Seit März hatten sich die Ereignisse in schwindelerregender Art und Weise überschlagen. Niemals im Traum wäre Luise eingefallen, dass sie kaum zwei Monate nach dem unerwarteten Antrag tatsächlich verheiratet sein würde.
Sie sah sich in dem Zimmer um, in dem sie aufgewachsen und das ihr so vertraut war. In der Ecke stand ein riesiger Überseekoffer, in dem Ernst das Nötigste zum Anziehen mitgebracht hatte. Auf einem Beistelltischchen neben dem großen Eichenholzschrank hatte er sein Grammophon aufgestellt, dessen silberner Trichter in den Raum ragte. Eine Auswahl an Schallplatten lag daneben und wartete darauf, abgespielt zu werden. Sie war sich sicher, dass unter ihnen wenigstens eine Grammophonplatte mit Liedern von Enrico Caruso, dem Lieblingssänger von Ernst, zu finden sein würde. Als sie darüber nachdachte, die Sammlung durchzusehen, öffnete sich die Tür und der Bräutigam schlüpfte herein.

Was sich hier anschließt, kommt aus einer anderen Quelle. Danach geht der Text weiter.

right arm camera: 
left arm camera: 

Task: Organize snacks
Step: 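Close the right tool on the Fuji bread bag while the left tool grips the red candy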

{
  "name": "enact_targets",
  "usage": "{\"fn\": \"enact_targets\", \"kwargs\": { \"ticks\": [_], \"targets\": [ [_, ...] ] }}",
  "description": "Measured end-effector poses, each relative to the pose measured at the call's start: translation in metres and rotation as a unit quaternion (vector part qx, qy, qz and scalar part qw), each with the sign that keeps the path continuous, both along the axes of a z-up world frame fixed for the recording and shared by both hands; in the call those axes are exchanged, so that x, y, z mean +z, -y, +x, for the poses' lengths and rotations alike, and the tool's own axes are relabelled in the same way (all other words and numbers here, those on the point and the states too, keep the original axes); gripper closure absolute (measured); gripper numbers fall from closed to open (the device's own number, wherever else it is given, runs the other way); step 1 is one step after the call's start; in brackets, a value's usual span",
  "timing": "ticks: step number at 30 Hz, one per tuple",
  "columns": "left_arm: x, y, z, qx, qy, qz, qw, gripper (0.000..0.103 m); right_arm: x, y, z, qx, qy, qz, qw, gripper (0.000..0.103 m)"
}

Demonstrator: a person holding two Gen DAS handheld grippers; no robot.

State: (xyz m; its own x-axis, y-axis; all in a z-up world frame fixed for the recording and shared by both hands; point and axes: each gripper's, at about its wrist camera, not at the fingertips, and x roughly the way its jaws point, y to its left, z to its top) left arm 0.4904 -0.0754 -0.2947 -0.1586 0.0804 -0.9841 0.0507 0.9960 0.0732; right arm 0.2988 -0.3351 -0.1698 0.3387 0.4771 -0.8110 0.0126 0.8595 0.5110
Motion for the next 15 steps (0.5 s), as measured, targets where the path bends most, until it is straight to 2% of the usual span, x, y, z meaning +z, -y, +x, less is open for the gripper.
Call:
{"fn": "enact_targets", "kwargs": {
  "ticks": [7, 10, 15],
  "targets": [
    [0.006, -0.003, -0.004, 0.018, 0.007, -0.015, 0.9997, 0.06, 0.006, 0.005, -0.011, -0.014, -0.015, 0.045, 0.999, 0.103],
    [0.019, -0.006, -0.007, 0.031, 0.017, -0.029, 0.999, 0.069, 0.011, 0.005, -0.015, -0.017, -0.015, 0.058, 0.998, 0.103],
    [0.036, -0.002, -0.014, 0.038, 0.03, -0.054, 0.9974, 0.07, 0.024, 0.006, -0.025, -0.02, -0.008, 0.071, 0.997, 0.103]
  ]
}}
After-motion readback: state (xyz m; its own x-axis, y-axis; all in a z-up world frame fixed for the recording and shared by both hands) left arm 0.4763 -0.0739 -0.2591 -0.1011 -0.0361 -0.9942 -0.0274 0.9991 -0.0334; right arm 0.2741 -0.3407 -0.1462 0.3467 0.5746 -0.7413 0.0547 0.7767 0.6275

Mit einem entwaffnenden Lächeln und glänzenden Augen ging er vor Luise auf die Knie. »Weißt du eigentlich, wie wunderschön du bist? Ich bin der glücklichste Mann auf der ganzen Welt!«
Die Braut beugte sich zu ihm hinunter und küsste ihn zärtlich. »Ich kann mein Glück auch noch gar nicht fassen.« Etwas ängstlich blickte sie zu ihm herab.
Ernst bemerkte das. Er griff nach ihren Händen. »Meine Güte, deine Finger sind ja eiskalt!«
Verlegen versuchte Luise, ihrem Mann die Hände zu entziehen. »Es ist nur ...« Eine flammende Röte stieg ihr am Hals auf und brannte kurz darauf in ihrem Gesicht.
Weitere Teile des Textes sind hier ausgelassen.